**PROBLEM DESCRIPTION:**
Consider the listing below. Extract exactly the lines from the line containing "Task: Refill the" to the line containing "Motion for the", both included.

• • • • • • •

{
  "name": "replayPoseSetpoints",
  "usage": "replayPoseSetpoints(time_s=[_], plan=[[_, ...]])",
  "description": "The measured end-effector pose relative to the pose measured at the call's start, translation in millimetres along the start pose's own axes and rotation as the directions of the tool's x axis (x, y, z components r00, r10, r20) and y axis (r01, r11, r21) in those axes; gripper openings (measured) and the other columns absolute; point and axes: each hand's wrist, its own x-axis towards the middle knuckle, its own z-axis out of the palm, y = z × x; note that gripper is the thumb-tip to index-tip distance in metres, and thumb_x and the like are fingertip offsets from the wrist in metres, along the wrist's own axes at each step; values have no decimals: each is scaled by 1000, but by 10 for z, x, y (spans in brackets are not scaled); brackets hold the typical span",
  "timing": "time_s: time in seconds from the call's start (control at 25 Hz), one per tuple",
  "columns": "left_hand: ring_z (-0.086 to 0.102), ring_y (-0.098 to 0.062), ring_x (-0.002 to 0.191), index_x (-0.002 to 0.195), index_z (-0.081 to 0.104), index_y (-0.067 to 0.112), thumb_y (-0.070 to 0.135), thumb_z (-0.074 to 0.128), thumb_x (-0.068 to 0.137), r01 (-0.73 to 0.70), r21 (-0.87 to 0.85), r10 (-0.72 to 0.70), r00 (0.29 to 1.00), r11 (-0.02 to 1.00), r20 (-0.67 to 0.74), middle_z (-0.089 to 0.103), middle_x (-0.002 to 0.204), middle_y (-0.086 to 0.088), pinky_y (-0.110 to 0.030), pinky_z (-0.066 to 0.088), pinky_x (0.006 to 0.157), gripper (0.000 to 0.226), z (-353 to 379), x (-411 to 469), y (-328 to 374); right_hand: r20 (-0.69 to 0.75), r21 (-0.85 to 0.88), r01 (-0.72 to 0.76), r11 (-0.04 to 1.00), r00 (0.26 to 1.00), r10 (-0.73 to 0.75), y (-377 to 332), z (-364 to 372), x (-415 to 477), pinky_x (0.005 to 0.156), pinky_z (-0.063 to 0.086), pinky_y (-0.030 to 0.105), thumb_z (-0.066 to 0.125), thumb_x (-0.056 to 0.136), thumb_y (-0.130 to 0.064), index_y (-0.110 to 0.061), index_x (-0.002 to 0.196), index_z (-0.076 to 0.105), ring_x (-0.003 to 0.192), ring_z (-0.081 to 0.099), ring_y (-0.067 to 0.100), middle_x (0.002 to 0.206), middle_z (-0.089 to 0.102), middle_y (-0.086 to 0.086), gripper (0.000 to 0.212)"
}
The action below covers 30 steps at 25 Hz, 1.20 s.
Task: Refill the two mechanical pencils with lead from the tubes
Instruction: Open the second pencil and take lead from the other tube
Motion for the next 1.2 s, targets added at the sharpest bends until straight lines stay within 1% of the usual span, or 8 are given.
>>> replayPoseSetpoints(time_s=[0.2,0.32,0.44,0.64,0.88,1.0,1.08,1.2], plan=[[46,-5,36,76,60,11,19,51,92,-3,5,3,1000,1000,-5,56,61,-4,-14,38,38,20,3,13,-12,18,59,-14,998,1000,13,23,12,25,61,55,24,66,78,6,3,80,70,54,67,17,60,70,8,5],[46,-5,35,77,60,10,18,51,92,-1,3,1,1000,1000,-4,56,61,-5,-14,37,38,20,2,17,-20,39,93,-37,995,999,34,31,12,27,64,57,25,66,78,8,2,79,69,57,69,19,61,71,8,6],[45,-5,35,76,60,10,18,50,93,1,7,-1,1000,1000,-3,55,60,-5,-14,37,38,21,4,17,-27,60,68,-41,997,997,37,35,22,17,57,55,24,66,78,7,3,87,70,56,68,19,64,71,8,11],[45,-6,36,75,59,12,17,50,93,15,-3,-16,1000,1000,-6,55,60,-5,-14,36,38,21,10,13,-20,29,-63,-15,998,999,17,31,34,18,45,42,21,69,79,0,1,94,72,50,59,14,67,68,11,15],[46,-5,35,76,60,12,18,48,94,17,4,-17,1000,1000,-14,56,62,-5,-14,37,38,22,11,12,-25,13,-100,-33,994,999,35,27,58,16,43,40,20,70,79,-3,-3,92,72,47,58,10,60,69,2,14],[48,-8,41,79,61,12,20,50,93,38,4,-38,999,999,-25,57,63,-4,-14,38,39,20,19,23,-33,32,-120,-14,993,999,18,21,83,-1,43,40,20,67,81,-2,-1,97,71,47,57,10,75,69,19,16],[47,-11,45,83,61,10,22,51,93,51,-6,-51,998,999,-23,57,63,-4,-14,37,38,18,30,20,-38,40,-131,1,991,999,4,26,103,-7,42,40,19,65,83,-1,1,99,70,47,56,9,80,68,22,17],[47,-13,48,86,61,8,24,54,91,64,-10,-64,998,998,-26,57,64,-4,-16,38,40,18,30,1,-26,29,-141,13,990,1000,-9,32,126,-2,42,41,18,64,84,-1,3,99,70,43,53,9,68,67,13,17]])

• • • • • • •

**RESPONSE TO THIS TASK:**
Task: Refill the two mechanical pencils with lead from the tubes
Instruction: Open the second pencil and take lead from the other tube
Motion for the next 1.2 s, targets added at the sharpest bends until straight lines stay within 1% of the usual span, or 8 are given.

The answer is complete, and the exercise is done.